* _TASK TO CARRY OUT_:
Look through the data below and return each line where "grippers" appears.

* _DATASET SECTION_:
********

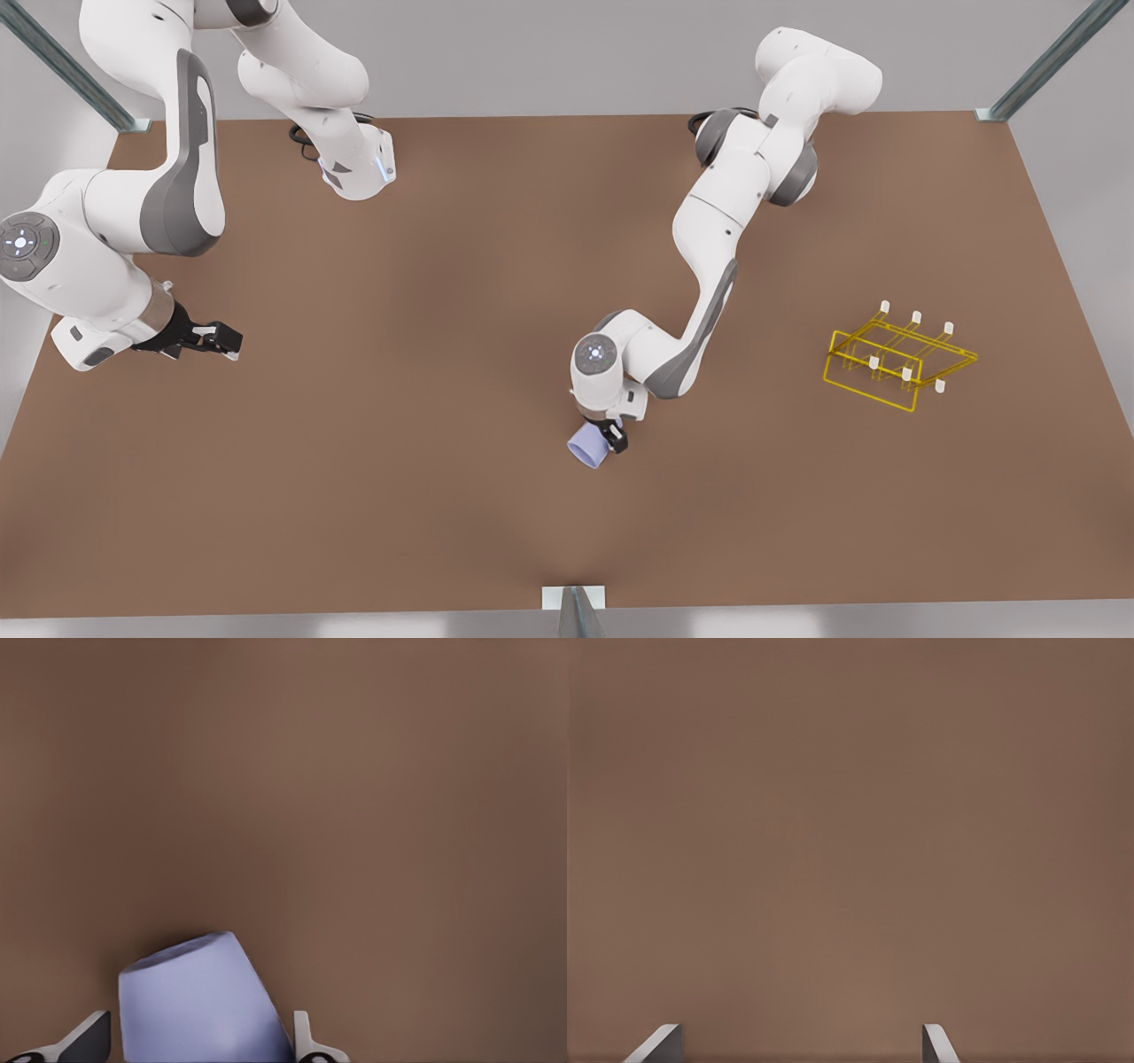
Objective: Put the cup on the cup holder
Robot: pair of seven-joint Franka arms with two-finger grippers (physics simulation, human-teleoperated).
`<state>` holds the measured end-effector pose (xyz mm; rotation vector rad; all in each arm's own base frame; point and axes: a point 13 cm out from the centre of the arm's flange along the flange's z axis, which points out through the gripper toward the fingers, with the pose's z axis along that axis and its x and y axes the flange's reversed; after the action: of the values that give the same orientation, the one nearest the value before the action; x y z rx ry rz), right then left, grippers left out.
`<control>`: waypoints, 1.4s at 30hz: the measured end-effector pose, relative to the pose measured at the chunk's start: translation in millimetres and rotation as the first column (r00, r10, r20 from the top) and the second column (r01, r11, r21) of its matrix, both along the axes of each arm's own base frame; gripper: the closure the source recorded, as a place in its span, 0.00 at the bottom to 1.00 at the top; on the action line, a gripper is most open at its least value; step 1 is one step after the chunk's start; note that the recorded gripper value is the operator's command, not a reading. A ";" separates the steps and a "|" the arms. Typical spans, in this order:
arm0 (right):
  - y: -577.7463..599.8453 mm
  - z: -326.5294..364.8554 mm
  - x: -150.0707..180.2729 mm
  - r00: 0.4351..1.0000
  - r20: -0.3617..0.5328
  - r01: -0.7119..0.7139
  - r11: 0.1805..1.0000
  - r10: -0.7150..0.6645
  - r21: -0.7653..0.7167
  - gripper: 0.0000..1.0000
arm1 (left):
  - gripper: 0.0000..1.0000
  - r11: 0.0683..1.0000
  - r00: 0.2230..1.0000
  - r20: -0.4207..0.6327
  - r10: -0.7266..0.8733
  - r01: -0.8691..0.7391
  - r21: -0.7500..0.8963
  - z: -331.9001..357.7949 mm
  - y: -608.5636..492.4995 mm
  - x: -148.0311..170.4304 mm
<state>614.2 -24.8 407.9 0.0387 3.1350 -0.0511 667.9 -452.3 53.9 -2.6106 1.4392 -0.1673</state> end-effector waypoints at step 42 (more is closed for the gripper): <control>-1.7 6.4 9.1 1.000 0.026 -0.001 1.000 0.001 -0.001 0.00 | 0.22 0.138 0.951 -0.272 0.148 0.253 0.958 232.3 266.5 -52.7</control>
<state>623.3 -26.5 414.2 0.0379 3.1086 -0.0512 615.2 -185.8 286.1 -1.3808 1.0265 0.9561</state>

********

* _RESULT BELOW_:
Robot: pair of seven-joint Franka arms with two-finger grippers (physics simulation, human-teleoperated).
`<state>` holds the measured end-effector pose (xyz mm; rotation vector rad; all in each arm's own base frame; point and axes: a point 13 cm out from the centre of the arm's flange along the flange's z axis, which points out through the gripper toward the fingers, with the pose's z axis along that axis and its x and y axes the flange's reversed; after the action: of the values that give the same orientation, the one nearest the value before the action; x y z rx ry rz), right then left, grippers left out.

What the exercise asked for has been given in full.